All of that leads to the conclusion that, contrary to my intentions, I guess I am writing again about the red-hot residential market. Until the inventory constraints are lifted, the market appears poised to remain a serious seller’s market, and prices seem destined to rise.

Weekly Brief – April 26, 2021

Weekly Brief – April 19, 2021

The mainstream press is catching on to the inventory issue in the residential real estate market in a big way. In some respects, this has become a self-fulfilling prophecy.

At the beginning of the pandemic, the lack of inventory was attributed to sellers’ reluctance to list homes because they (depending on the source) were concerned about potential buyers entering their homes, or they were concerned they would not receive satisfactory offers, due to the economic conditions.

Since we have reached a “new normal” during the pandemic, the explanations for the lack of inventory shifted. Now, sellers are worried that they will not be able to identify and afford a replacement home. Sellers themselves are concerned about the limited inventory. Put more simply, we now have limited inventory because we have limited inventory.

So, how do we get out of this feedback loop? Well, the latest stories seem to indicate that new construction may not be our savior. Prices of construction are increasing dramatically because of supply chain issues (see, pandemic, among other causes). Lumber prices, in particular, are increasing quickly.

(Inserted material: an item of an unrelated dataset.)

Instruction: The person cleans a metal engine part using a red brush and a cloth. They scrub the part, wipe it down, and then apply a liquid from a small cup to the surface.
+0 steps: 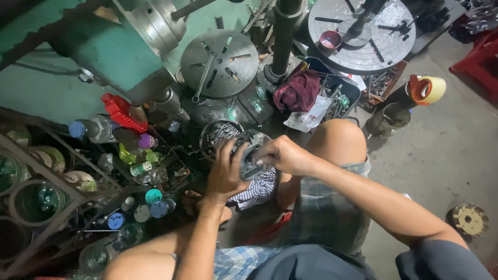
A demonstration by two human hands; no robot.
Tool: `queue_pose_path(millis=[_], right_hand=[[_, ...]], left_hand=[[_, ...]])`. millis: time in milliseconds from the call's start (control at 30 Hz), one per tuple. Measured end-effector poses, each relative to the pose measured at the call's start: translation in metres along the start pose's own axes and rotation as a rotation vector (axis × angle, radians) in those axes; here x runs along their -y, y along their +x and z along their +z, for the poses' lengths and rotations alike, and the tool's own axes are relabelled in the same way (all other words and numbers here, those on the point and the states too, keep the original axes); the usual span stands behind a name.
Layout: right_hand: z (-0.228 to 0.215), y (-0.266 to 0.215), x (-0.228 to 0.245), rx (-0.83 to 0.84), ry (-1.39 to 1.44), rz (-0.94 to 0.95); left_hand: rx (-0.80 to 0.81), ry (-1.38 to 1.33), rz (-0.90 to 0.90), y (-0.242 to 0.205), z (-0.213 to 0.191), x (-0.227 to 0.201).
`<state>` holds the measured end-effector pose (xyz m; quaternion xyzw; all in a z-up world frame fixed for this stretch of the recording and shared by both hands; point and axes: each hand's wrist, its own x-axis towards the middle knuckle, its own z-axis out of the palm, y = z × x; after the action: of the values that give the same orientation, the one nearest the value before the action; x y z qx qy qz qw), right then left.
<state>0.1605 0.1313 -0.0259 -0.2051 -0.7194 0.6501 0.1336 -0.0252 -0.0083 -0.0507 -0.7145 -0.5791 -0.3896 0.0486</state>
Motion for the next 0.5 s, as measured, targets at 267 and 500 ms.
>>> queue_pose_path(millis=[267,500], right_hand=[[0.026,-0.005,-0.020,-0.150,0.258,0.095],[0.000,0.000,-0.010,0.131,-0.508,-0.297]], left_hand=[[-0.059,-0.040,-0.117,-0.004,0.015,-0.009],[0.011,0.025,-0.047,-0.008,0.011,-0.001]])
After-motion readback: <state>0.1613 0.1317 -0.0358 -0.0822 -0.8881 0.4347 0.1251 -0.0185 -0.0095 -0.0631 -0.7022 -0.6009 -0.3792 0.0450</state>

It seems the way out of this constrained inventory may require some creative work by real estate agents (and/or lawyers). Negotiating post-closing possession may give sellers the comfort they need that they will have the time to locate and purchase a replacement property. Given that this is a strongly seller-favorable market, it would appear sellers have the leverage to negotiate possession if that is what it takes to make a seller comfortable to enter into a purchase agreement.

The other option is that eventually, the market may just revert to equilibrium, as markets often do. Hopefully, this summer selling season will answer many questions about where the market is headed.